- **Work task**
Starting at the line that holds "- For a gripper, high", copy every line exactly through the end of the data, and no others.

- **Data excerpt**
+ + + + + + +

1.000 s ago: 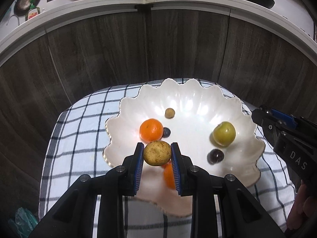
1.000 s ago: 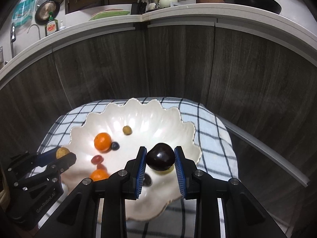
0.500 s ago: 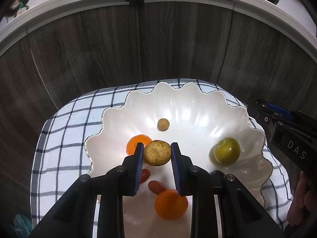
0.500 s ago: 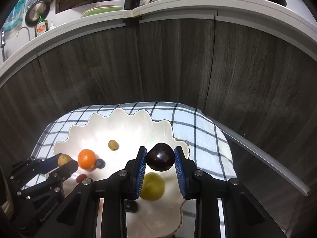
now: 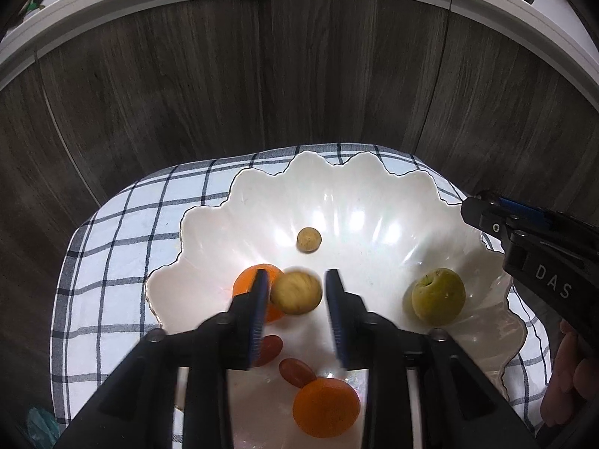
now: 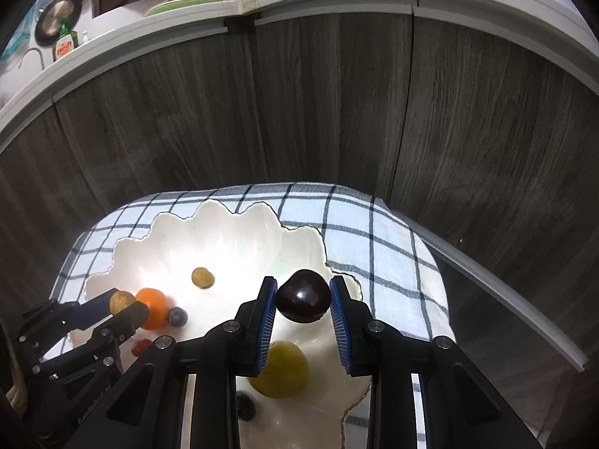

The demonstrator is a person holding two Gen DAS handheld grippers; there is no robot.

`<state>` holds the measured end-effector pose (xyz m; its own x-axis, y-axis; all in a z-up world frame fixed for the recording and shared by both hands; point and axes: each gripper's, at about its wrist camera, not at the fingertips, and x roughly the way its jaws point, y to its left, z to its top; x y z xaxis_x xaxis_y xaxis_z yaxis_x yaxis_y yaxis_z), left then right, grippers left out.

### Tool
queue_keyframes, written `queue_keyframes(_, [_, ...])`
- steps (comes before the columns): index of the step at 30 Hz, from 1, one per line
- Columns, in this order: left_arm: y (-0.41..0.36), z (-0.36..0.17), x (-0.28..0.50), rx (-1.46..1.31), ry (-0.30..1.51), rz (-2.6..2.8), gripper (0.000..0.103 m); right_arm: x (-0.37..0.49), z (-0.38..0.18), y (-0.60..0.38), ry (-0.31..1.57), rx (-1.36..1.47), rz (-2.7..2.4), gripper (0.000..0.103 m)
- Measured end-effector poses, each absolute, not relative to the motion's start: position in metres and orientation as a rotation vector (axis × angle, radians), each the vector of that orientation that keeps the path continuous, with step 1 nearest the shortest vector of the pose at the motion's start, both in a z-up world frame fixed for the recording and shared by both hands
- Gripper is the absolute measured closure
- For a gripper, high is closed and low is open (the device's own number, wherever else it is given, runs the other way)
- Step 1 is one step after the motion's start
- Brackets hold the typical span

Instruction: Organize fruits

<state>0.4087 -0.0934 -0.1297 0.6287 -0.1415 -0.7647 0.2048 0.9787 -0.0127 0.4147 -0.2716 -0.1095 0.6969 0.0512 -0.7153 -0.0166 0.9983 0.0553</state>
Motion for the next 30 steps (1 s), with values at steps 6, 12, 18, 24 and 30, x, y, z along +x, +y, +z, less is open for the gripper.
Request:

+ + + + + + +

- **Answer to this problem**
- For a gripper, high is closed and low is open (the device's own number, wherever else it is given, runs the other way)
- Step 1 is one step after the motion's start
- Brackets hold the typical span

Instruction: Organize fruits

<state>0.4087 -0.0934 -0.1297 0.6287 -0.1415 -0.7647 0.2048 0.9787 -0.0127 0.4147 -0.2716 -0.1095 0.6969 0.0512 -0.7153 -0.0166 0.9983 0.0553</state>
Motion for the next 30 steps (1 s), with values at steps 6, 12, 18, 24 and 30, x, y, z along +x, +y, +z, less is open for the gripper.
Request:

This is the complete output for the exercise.